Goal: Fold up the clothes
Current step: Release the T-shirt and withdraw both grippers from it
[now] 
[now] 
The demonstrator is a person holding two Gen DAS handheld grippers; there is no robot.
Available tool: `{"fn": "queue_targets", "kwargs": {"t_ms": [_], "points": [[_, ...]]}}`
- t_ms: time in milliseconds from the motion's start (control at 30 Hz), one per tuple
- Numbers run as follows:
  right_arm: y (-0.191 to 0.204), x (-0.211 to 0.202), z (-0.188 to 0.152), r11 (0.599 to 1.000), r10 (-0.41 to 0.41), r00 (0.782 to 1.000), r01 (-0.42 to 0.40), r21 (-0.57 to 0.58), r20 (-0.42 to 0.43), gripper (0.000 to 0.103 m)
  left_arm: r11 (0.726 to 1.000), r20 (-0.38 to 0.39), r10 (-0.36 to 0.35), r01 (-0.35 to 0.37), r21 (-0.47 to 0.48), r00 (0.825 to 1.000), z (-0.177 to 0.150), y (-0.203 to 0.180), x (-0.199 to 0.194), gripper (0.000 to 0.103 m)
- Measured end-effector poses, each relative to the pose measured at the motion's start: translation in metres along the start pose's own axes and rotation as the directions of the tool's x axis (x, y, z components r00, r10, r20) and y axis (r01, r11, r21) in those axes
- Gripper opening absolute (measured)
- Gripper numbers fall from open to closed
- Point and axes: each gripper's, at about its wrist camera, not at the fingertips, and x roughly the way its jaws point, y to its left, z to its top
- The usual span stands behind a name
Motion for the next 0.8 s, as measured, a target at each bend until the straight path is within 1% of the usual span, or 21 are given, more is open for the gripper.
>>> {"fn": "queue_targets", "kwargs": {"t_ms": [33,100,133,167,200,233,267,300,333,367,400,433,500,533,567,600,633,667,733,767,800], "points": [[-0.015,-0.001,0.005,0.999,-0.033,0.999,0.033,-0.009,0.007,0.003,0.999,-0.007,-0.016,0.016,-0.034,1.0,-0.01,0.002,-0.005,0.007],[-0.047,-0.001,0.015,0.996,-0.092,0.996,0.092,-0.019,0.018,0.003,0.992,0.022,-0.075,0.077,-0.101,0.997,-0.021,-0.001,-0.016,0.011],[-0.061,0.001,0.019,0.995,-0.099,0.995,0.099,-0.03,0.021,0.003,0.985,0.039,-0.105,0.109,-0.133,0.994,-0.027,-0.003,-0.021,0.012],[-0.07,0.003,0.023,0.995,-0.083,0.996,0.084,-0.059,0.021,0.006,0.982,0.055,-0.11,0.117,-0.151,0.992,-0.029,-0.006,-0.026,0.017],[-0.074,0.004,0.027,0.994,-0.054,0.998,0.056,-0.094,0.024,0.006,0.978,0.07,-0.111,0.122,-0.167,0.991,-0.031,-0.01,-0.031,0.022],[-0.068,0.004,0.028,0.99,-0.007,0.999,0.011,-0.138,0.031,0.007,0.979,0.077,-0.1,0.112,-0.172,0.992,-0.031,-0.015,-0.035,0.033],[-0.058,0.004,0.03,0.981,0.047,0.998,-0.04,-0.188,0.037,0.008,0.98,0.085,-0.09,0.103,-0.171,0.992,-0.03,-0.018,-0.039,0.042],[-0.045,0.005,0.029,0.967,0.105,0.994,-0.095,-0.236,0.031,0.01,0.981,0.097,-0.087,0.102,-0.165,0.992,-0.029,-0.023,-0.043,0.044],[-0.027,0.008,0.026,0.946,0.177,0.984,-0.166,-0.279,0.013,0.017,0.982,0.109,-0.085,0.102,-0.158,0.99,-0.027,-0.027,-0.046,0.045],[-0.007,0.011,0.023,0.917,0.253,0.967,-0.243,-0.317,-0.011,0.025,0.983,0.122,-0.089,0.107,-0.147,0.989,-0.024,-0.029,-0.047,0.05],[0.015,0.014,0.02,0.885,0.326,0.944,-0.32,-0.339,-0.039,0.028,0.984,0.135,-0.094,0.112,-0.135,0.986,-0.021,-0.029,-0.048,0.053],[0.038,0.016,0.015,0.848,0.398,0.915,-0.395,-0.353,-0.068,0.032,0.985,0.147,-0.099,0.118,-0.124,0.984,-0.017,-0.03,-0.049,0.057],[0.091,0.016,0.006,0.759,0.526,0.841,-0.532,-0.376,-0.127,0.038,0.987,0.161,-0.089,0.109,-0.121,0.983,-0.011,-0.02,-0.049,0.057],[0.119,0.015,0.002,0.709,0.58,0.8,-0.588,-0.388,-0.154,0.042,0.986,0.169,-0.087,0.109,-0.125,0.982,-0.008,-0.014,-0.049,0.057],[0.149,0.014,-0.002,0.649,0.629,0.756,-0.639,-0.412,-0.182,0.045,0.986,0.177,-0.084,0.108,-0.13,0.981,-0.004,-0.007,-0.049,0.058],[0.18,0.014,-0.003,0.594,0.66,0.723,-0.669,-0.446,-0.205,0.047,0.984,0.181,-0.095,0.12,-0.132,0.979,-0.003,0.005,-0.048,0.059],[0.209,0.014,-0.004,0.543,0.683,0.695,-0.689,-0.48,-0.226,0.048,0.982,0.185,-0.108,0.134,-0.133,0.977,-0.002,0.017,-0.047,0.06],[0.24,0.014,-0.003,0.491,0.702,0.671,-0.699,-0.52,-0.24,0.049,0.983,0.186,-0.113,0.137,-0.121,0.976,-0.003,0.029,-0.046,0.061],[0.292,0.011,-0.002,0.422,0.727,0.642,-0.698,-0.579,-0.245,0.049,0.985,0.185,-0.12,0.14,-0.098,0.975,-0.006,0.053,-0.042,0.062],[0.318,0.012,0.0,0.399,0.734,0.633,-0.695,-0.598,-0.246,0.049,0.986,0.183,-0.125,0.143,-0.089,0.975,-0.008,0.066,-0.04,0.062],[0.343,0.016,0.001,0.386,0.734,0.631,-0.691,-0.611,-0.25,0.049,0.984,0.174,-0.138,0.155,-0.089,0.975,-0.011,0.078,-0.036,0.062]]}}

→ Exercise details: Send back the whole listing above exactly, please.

→ Exercise result:
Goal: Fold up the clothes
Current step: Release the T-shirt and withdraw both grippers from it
[now] 
[now] 
The demonstrator is a person holding two Gen DAS handheld grippers; there is no robot.
Available tool: `{"fn": "queue_targets", "kwargs": {"t_ms": [_], "points": [[_, ...]]}}`
- t_ms: time in milliseconds from the motion's start (control at 30 Hz), one per tuple
- Numbers run as follows:
  right_arm: y (-0.191 to 0.204), x (-0.211 to 0.202), z (-0.188 to 0.152), r11 (0.599 to 1.000), r10 (-0.41 to 0.41), r00 (0.782 to 1.000), r01 (-0.42 to 0.40), r21 (-0.57 to 0.58), r20 (-0.42 to 0.43), gripper (0.000 to 0.103 m)
  left_arm: r11 (0.726 to 1.000), r20 (-0.38 to 0.39), r10 (-0.36 to 0.35), r01 (-0.35 to 0.37), r21 (-0.47 to 0.48), r00 (0.825 to 1.000), z (-0.177 to 0.150), y (-0.203 to 0.180), x (-0.199 to 0.194), gripper (0.000 to 0.103 m)
- Measured end-effector poses, each relative to the pose measured at the motion's start: translation in metres along the start pose's own axes and rotation as the directions of the tool's x axis (x, y, z components r00, r10, r20) and y axis (r01, r11, r21) in those axes
- Gripper opening absolute (measured)
- Gripper numbers fall from open to closed
- Point and axes: each gripper's, at about its wrist camera, not at the fingertips, and x roughly the way its jaws point, y to its left, z to its top
- The usual span stands behind a name
Motion for the next 0.8 s, as measured, a target at each bend until the straight path is within 1% of the usual span, or 21 are given, more is open for the gripper.
>>> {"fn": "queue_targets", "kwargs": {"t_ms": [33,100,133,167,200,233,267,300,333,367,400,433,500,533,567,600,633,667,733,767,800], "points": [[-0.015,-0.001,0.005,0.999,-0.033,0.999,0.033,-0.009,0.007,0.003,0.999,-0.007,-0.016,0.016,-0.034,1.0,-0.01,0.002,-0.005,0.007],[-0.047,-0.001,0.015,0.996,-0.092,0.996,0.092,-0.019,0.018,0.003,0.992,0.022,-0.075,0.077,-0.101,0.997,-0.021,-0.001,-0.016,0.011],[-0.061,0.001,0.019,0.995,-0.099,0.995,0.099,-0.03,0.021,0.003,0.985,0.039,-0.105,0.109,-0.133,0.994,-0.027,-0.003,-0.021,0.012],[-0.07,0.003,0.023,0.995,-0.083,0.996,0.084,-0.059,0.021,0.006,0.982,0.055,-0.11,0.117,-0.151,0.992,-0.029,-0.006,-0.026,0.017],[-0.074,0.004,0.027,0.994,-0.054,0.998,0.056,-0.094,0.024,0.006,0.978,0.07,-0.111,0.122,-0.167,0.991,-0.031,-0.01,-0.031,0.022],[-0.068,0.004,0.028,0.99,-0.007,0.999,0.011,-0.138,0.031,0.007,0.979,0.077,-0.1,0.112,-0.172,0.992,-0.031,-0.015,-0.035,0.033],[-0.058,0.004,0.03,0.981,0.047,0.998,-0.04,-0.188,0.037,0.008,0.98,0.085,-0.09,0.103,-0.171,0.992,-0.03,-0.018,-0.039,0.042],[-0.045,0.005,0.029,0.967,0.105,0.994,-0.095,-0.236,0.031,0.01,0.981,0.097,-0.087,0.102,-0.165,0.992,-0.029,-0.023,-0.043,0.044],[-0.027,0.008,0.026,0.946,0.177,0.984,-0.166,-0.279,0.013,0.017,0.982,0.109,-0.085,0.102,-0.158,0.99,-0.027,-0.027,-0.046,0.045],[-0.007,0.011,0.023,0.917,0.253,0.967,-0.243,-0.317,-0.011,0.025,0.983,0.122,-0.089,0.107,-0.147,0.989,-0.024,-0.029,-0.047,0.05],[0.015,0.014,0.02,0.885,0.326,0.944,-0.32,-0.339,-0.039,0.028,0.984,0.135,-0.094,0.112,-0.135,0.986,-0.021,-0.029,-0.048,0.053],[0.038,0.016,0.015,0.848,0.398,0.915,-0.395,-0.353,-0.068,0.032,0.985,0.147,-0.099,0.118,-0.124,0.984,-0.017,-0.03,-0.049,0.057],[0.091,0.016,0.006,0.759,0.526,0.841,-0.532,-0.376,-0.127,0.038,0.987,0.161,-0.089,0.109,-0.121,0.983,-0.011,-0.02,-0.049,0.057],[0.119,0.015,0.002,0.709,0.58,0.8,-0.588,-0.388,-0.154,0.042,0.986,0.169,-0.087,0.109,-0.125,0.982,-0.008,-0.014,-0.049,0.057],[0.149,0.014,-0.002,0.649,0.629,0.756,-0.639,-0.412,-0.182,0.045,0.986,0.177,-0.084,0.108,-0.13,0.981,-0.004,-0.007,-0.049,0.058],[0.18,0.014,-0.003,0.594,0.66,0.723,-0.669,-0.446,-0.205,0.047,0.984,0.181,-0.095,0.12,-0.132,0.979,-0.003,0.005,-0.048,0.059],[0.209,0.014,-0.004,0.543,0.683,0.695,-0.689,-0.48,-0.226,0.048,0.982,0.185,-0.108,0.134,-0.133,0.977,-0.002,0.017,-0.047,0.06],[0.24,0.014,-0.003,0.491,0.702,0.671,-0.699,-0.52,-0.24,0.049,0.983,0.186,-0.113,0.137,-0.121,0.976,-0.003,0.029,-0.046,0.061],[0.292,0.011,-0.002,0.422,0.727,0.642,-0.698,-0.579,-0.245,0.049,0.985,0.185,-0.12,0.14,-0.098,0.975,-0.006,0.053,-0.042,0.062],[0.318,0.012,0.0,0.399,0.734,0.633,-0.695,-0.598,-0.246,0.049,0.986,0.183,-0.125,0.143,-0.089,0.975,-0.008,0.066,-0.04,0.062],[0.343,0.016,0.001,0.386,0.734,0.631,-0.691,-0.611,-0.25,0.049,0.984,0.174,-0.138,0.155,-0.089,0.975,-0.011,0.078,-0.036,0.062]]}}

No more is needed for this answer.